EXERCISE OBJECTIVE: Across the whole listing, filter for the string "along" and copy every line that has it.

DATA SHOWN:
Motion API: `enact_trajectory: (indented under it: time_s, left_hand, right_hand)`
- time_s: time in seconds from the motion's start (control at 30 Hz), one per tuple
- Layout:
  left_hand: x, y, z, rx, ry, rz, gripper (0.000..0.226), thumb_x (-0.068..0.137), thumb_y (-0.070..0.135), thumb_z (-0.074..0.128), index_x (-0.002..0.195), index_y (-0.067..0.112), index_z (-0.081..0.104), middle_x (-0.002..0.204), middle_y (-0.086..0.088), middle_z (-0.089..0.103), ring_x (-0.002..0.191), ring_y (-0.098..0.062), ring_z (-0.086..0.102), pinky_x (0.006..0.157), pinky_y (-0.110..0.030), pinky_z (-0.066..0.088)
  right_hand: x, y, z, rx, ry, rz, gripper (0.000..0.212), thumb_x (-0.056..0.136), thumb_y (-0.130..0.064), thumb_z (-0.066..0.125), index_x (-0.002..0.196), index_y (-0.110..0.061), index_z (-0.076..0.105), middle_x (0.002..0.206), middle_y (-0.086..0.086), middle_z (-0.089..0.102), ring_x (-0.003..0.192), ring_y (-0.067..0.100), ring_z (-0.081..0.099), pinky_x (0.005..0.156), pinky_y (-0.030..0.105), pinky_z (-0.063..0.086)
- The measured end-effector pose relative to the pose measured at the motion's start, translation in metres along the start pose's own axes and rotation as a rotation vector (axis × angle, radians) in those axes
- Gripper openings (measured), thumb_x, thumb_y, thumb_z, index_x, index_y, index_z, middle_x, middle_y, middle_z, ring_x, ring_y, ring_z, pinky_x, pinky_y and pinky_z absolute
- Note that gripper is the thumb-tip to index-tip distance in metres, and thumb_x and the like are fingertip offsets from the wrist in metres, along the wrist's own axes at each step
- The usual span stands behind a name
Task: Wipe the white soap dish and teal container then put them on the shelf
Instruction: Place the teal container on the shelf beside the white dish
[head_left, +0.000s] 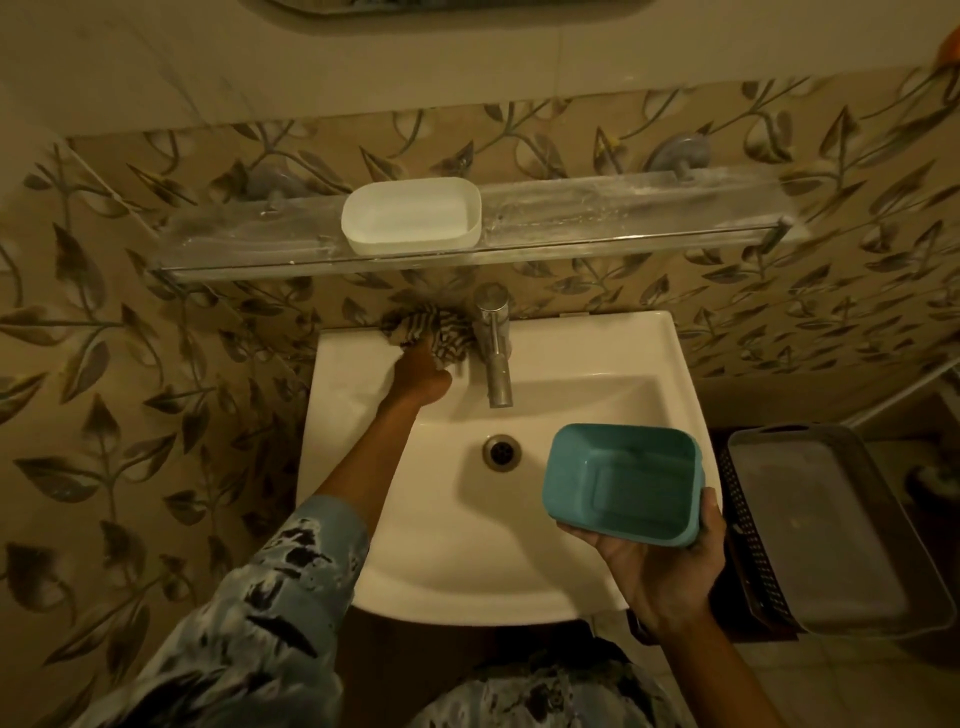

RESULT OF THE TASK:
- The measured end-effector pose relative to the pose measured at the motion's start, translation in metres along the start pose's own axes and rotation as a rotation vector (axis × angle, radians) in those axes
- Note that gripper is the thumb-tip to index-tip distance in metres, and thumb_x and the like are fingertip offsets from the wrist in metres, along the wrist's own axes at each step

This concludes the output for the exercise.